Required work: For the records below, output word for word the lines from the one with "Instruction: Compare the" up to and including the one with "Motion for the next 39". No pictures.

Stored entries:
__________

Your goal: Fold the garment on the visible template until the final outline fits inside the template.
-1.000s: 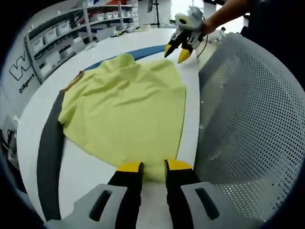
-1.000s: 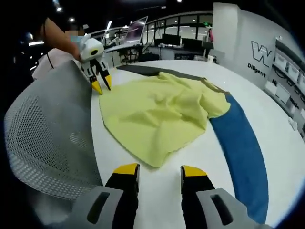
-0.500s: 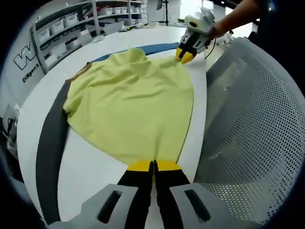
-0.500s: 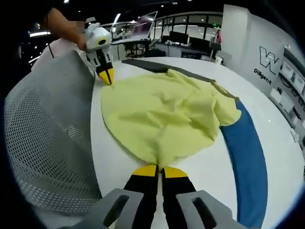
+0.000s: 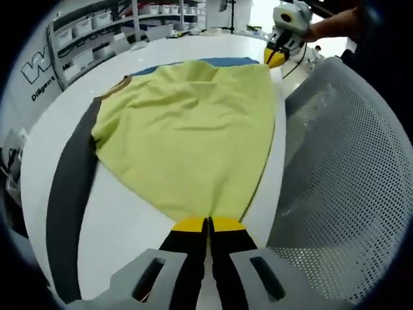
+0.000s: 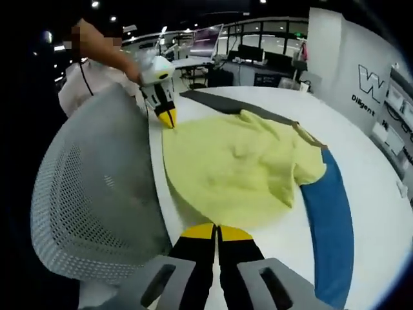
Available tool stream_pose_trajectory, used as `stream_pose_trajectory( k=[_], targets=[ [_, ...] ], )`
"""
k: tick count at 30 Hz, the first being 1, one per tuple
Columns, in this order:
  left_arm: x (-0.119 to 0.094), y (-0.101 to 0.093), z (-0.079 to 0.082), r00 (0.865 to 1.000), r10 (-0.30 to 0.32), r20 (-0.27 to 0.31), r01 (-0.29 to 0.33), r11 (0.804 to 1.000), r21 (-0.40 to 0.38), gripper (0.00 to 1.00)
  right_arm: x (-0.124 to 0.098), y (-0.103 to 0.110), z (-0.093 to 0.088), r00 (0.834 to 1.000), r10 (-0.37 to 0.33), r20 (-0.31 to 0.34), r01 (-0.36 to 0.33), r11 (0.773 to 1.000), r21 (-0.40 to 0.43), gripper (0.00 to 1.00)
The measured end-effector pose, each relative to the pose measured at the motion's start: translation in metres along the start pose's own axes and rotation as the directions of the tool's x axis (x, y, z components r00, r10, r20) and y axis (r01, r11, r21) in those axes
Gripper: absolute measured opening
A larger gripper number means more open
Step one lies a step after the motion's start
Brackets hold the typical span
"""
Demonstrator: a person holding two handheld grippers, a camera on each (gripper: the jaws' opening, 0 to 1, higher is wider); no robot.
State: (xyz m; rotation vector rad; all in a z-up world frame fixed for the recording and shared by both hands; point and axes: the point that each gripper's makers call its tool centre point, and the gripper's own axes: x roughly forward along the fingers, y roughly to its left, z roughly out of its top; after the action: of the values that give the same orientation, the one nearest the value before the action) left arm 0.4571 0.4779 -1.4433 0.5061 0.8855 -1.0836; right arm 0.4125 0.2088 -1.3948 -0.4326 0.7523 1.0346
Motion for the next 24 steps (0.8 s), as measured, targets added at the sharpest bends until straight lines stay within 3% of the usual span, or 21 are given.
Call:
stream_pose_trajectory(
  k=[8,14,18,24],
  targets=[
    [-0.004,-0.003,-0.009,0.996,-0.053,-0.066,0.046,0.993,-0.112,0.00,-0.006,0.004,-0.016,0.999,0.026,-0.029,-0.026,1.000,-0.005,0.00],
    [-0.005,-0.008,-0.009,0.992,-0.080,-0.096,0.069,0.992,-0.108,0.00,-0.005,0.001,-0.016,0.999,0.047,-0.020,-0.047,0.999,0.017,0.00],
    [-0.006,-0.010,0.006,0.997,-0.073,-0.041,0.070,0.995,-0.070,0.00,0.003,-0.015,-0.006,1.000,0.009,0.011,-0.010,0.999,0.048,0.08],
    [-0.004,0.005,0.033,0.996,0.014,0.087,-0.015,1.000,0.006,0.02,0.010,-0.046,0.007,0.996,-0.070,0.059,0.065,0.994,0.083,0.25]
  ],
)
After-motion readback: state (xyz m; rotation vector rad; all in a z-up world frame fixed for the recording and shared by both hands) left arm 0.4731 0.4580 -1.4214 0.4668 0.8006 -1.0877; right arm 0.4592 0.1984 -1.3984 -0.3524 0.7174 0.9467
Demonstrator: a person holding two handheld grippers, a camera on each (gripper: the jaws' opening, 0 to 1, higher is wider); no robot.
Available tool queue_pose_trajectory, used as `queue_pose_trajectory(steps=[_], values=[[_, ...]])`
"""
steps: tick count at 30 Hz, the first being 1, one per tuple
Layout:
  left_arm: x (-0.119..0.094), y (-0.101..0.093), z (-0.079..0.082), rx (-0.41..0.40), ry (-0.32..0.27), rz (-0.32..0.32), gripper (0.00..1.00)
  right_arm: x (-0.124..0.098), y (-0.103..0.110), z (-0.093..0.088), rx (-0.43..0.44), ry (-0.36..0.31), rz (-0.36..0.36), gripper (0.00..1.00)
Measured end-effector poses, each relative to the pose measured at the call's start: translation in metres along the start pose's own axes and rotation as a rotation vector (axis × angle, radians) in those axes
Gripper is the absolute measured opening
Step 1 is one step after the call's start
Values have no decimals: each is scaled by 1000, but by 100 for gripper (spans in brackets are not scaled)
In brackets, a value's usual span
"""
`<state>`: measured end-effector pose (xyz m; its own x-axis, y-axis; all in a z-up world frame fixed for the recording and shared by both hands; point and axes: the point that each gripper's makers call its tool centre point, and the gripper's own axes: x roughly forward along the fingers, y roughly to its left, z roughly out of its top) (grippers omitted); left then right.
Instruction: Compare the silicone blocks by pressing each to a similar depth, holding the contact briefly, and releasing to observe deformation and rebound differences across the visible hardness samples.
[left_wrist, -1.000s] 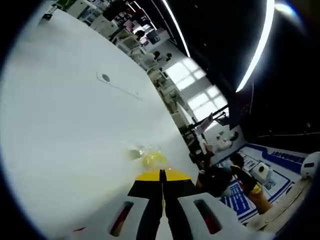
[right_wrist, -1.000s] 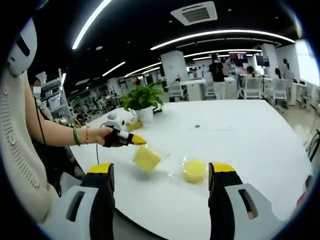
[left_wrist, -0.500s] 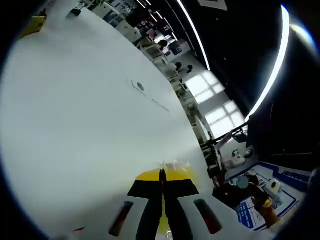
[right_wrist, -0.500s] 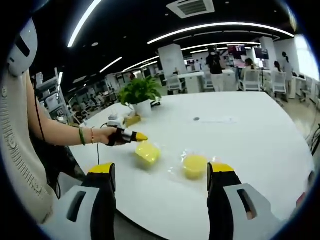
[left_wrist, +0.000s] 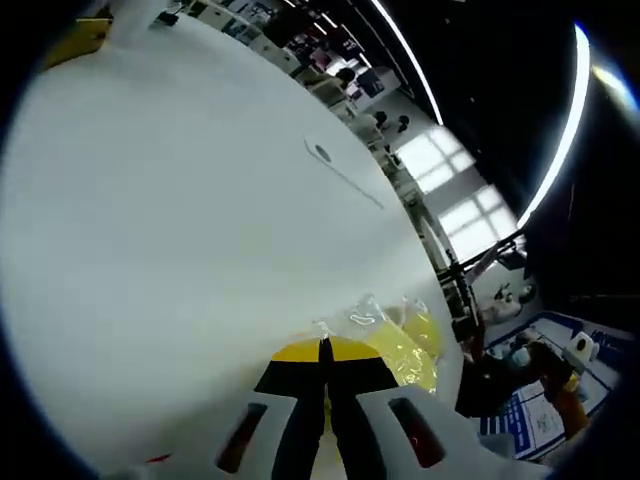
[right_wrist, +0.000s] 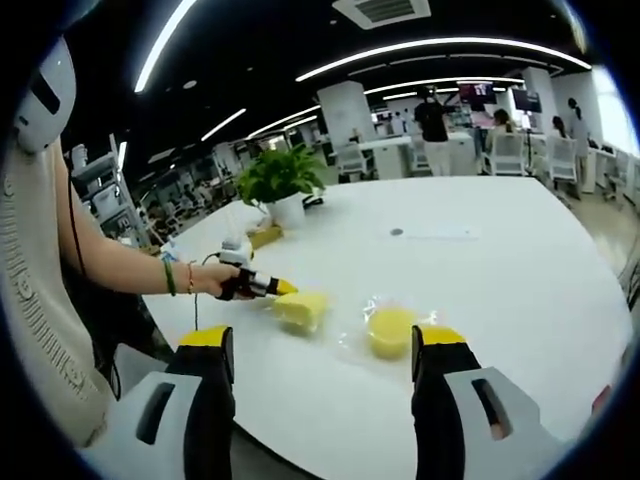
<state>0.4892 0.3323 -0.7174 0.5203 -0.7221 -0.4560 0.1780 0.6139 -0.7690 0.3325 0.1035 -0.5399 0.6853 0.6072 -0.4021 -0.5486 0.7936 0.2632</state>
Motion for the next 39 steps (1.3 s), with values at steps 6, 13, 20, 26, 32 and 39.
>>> queue_pose_trajectory(steps=[6,13,20,26,32,39], values=[[3,-3,6,48,-8,1,0,3,-1,-1,-9,13,16,65],[3,-7,12,52,-40,-4,8,5,1,-3,-8,17,30,65],[0,0,12,125,-17,35,26,4,7,5,-4,-8,50,64],[-11,-6,13,168,-33,51,32,2,12,6,-22,-11,63,64],[-34,-17,8,193,-66,72,40,0,21,4,-30,-13,89,66],[-69,-39,-10,277,-91,105,51,-5,38,-1,-43,-24,144,67]])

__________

Exercise response:
Instruction: Compare the silicone blocks by pressing each to a similar depth, holding the contact briefly, and releasing to observe deformation and rebound differences across the visible hardness samples.
[left_wrist, -1.000s] 
[right_wrist, -1.000s] 
[left_wrist, -0.500s] 
[right_wrist, -0.500s] 
[left_wrist, +0.000s] 
[right_wrist, +0.000s] 
<state>0.4892 0.3323 -0.7174 0.5203 -0.7221 -0.4560 0.1780 0.6139 -0.7690 0.3325 0.1035 -0.5399 0.6853 0.6072 -0.4021 -0.5486 0.7936 0.2632</state>
Motion for the next 39 steps (1.3 s), with values at steps 6, 13, 20, 26, 32 and 39.

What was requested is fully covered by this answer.